Task statement:
Extract the final stretch of the data: the line that contains "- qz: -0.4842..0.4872" and every line after it, unaltered, and no other lines.

Dataset content:
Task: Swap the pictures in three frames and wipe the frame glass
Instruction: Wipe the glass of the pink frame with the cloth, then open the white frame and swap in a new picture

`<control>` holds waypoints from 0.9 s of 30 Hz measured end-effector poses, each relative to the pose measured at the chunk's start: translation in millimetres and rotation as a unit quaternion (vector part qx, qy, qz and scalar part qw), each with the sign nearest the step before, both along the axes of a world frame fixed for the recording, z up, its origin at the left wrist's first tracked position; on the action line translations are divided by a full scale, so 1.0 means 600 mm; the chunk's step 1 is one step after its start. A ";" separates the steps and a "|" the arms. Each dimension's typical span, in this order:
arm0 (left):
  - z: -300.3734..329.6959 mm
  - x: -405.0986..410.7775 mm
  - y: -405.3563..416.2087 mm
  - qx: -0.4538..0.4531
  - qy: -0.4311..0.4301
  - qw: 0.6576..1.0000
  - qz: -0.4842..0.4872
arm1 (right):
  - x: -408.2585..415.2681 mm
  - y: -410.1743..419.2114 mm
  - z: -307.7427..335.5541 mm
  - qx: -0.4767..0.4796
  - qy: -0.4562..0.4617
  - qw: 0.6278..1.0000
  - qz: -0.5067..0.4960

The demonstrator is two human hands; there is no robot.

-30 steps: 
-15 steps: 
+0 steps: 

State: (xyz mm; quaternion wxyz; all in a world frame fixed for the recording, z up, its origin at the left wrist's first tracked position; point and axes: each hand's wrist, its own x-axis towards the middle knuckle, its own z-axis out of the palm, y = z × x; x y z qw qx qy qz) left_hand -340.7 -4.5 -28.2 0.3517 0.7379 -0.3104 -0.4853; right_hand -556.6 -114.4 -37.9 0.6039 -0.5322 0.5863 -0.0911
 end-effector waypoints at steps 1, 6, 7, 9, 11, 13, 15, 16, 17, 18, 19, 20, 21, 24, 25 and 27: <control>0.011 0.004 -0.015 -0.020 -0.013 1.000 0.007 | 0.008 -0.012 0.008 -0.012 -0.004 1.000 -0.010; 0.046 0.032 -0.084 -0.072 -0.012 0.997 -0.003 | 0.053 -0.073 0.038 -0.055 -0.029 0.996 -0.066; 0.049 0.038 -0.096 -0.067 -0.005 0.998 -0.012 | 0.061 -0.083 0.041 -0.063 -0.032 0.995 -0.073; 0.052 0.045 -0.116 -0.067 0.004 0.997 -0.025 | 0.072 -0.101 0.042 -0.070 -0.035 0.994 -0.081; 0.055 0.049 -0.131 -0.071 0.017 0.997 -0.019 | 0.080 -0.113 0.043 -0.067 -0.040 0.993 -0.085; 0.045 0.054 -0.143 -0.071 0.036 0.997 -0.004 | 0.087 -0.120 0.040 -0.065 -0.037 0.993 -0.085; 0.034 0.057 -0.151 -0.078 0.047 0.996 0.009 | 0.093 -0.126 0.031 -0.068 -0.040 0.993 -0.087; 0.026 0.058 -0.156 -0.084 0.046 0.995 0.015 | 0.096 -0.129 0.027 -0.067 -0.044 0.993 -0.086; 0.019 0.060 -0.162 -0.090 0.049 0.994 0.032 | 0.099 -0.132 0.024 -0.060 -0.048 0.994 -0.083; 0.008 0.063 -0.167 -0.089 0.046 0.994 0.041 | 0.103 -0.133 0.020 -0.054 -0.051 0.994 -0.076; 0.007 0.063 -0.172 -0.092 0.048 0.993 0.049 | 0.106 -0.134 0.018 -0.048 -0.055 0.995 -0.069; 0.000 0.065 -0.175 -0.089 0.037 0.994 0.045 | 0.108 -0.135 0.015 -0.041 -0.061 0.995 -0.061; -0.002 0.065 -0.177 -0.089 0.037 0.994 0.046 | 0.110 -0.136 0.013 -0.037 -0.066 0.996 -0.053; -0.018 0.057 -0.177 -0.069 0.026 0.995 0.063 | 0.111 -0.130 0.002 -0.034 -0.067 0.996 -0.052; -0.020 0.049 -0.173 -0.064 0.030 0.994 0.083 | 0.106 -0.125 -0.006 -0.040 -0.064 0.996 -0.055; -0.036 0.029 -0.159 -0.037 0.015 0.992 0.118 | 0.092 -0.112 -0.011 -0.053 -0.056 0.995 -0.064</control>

Written solution:
  - qz: -0.4842..0.4872
arm1 (right):
  - x: -408.2585..415.2681 mm
  - y: -410.1743..419.2114 mm
  - z: -307.7427..335.5541 mm
  - qx: -0.4767..0.4796
  - qy: -0.4562..0.4617
  - qw: 0.6278..1.0000
  - qz: -0.5067..0.4960

The demonstrator is two human hands; there is no robot.

-30 steps: 
-15 steps: 
+0 steps: 

State: (xyz mm; quaternion wxyz; all in a world frame fixed for the recording, z up, its origin at the left wrist's first tracked position; point and axes: each hand's wrist, its own x-axis towards the middle knuckle, its own z-axis out of the palm, y = z × x; x y z qw qx qy qz) left_hand -340.7 -4.5 -28.2 0.3517 0.7379 -0.3104 -0.4853; right_hand -556.6 -114.4 -37.9 0.6039 -0.5322 0.5863 -0.0911
 end-effector waypoints at steps 1, 6, 7, 9, 11, 13, 15, 16, 17, 18, 19, 20, 21, 24, 25 and 27: <control>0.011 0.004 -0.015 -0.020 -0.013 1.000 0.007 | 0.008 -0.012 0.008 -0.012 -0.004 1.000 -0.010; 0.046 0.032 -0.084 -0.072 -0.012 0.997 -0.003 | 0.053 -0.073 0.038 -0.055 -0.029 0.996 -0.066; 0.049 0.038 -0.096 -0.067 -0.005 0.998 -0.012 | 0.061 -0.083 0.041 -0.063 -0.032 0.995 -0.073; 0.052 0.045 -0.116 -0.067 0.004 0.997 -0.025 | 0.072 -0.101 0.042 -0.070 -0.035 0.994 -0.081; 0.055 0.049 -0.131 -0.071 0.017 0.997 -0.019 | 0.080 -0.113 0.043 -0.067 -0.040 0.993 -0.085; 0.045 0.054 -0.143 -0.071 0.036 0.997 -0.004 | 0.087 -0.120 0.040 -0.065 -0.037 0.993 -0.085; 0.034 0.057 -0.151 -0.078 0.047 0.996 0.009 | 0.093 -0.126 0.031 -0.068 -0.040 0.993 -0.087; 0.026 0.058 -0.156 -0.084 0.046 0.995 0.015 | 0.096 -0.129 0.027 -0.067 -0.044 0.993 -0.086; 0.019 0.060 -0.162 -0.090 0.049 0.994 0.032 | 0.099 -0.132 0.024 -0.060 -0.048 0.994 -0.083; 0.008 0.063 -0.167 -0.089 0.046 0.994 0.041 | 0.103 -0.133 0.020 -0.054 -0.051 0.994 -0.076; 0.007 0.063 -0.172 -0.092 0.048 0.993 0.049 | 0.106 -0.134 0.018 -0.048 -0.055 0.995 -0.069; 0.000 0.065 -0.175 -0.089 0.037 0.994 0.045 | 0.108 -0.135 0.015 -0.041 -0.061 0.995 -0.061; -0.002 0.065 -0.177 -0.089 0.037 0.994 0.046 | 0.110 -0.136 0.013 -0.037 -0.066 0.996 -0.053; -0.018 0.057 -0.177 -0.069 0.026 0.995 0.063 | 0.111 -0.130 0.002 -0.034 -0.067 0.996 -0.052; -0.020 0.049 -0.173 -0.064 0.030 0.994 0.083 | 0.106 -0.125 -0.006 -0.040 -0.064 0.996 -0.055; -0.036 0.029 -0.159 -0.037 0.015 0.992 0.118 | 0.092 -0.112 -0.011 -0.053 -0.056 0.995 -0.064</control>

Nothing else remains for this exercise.